Malheureusement, les trois séries de sanctions adoptées par le Conseil de sécurité en 2006 (rés. 1737), 2007 (rés. 1747 et 2008 (rés. 1803) visant à interdire la fourniture de biens et de matériels à finalité nucléaire, la livraison de certains types d’armes et de matériels militaires, ainsi que l’entrée et le passage de personnes impliquées dans la recherche nucléaire, dont une liste est d’ailleurs publiée, n’ont pratiquement eu aucun effet, comme le Conseil de sécurité devait le constater dans sa résolution 1835, adoptée en septembre dernier.

Mais, du fait de l’appui implicite que la Chine et la Russie, membres permanents du Conseil de sécurité, où ils disposent d’un droit de veto, apportent au régime iranien, on ne peut guère envisager l’adoption de nouvelles sanctions, qui seraient susceptibles de contraindre l’Iran à renoncer à se doter d’un arsenal nucléaire.

De fait, il faudrait « toucher » l’Iran au « porte-monnaie », en décrétant, par exemple, un embargo sur les exportations de pétrole iranien, comme ce fut le cas, dans le passé contre Saddam Hussein, sans que cela permette, pour autant, il est vrai, d’éviter une intervention militaire, décidée unilatéralement par les Etats-Unis et quelques alliés.

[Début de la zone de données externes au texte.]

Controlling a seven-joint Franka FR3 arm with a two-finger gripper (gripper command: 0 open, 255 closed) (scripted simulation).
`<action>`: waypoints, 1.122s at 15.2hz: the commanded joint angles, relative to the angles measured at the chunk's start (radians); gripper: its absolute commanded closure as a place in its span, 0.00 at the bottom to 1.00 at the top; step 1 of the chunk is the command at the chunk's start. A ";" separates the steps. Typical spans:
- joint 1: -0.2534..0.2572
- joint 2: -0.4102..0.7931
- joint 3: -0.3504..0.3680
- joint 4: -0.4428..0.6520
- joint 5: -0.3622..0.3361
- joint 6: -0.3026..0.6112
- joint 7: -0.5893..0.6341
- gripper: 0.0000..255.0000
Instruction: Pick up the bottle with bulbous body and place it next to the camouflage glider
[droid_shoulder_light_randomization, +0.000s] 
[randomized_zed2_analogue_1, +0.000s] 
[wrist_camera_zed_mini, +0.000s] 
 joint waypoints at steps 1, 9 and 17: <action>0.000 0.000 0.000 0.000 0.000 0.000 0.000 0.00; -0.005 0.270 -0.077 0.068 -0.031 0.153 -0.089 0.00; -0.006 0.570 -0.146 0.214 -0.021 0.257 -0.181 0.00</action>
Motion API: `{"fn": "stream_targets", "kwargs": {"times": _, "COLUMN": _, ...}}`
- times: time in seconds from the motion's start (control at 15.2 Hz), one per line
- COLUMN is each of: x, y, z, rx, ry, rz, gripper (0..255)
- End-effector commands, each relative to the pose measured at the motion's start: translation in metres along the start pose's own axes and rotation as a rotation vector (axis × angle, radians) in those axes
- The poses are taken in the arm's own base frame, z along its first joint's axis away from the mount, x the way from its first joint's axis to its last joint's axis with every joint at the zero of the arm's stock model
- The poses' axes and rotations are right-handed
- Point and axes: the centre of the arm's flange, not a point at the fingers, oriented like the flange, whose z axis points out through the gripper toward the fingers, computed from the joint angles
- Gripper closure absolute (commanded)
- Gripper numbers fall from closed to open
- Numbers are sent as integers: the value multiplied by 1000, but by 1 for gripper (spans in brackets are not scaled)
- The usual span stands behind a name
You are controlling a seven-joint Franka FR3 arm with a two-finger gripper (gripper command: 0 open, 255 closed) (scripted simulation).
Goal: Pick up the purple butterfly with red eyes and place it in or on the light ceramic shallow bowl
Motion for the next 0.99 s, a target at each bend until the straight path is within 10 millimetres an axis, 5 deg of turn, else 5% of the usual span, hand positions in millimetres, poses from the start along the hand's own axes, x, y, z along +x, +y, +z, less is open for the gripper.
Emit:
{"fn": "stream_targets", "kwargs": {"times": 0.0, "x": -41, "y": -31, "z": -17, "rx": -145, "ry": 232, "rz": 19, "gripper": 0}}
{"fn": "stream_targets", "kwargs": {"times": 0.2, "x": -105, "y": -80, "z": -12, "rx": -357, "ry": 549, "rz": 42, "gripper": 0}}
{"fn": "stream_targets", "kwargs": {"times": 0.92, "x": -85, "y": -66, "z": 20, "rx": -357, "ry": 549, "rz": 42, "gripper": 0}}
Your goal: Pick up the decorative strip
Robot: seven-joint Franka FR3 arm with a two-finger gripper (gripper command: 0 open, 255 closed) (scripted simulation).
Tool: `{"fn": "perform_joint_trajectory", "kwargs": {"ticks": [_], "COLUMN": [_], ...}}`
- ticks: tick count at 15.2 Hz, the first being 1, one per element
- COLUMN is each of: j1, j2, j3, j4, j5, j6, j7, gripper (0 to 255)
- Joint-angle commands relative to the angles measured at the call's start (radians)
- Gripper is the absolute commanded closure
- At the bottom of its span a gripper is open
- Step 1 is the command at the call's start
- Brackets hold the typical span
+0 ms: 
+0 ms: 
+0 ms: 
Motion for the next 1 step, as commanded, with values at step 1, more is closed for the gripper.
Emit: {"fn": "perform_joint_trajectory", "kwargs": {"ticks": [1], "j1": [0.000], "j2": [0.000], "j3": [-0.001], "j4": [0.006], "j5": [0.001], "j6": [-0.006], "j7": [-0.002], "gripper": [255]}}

Une telle mesure qui, restreignant la quantité de pétrole sur le marché mondial, entraînerait bien évidemment une hausse du prix du pétrole, ne pouvait pas être envisagée lorsque le prix du baril de pétrole dépassait déjà les 140 dollars. Or, la situation n’est plus la même aujourd’hui avec un prix du pétrole aux alentours de 40 dollars.

En tout état de cause, il est particulièrement malhonnête venant de la part du directeur de l’AIEA de rendre Israël responsable de la fragilité de la situation au Moyen-Orient, alors que la menace iranienne est loin d’être une hypothèse d’école.